> Dataset excerpt:
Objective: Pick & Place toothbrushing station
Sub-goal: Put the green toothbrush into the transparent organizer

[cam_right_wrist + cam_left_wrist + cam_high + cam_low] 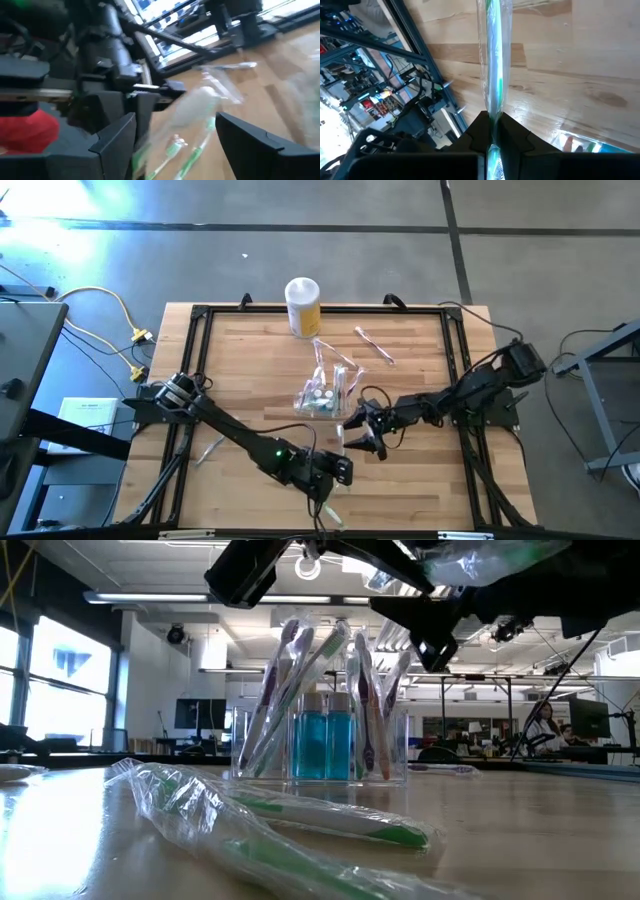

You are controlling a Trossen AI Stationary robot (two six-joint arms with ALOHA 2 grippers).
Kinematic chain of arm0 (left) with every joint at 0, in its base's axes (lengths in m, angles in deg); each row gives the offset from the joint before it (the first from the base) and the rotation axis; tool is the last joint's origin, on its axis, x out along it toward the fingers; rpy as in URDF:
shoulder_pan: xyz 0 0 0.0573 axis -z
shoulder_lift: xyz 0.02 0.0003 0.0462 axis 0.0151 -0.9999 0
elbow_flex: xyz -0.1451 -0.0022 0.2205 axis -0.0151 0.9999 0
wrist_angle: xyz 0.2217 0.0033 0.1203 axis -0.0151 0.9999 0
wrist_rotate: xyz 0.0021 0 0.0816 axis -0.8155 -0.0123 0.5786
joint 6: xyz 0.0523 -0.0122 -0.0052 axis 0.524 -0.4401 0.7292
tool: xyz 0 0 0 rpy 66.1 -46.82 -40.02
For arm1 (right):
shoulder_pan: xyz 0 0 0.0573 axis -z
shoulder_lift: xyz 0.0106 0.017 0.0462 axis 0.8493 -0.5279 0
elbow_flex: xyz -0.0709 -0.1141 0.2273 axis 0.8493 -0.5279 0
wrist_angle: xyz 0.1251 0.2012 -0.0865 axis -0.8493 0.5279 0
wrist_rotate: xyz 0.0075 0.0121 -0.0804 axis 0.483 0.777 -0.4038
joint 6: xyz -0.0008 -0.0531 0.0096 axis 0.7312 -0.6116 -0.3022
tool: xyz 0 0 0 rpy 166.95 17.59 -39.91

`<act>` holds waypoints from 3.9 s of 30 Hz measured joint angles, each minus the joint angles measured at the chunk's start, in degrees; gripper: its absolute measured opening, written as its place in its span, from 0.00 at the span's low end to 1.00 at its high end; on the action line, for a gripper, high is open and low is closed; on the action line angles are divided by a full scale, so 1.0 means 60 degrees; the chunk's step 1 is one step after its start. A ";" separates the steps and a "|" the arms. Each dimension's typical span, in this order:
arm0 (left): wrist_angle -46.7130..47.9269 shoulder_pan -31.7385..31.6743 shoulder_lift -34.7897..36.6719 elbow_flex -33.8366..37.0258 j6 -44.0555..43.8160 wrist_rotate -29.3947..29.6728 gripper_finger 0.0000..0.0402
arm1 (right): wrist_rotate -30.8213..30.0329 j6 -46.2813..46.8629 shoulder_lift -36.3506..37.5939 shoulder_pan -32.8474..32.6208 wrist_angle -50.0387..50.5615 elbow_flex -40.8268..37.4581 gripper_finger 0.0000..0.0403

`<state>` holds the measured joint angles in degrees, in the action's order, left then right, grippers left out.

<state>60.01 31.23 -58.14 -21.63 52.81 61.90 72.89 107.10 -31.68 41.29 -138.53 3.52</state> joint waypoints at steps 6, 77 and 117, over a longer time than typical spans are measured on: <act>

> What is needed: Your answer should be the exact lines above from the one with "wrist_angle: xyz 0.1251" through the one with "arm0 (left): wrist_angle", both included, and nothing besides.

> Solution to the problem:
wrist_angle: xyz 0.1251 0.2012 -0.0865 axis -0.8493 0.5279 0
wrist_rotate: xyz 0.0075 0.0121 -0.0804 axis 0.483 0.777 -0.4038
joint 6: xyz -0.0008 -0.0531 0.0096 axis 0.7312 -0.6116 -0.3022
tool: xyz 0 0 0 rpy 166.95 17.59 -39.91

`<act>` holds waypoints from 3.9 s of 30 Hz measured joint angles, each minus the joint angles measured at the chunk's start, in degrees; gripper: its absolute measured opening, written as its place in its span, from 0.00 at the span's low end to 1.00 at its high end; on the action line, for a gripper, high is open and low is closed; on the action line angles are divided by a full scale, so 1.0 means 60 degrees; the chunk's step 1 is one step after its start. A ";" separates the steps and a "|" the arms. Each dimension's typical span, in this order:
arm0 (left): wrist_angle -46.7130..47.9269 shoulder_pan -31.7385..31.6743 shoulder_lift -34.7897..36.6719 elbow_flex -33.8366..37.0258 j6 -44.0555..43.8160 wrist_rotate -29.3947..29.6728 gripper_finger 0.0000..0.0402

This concludes the output for the exercise.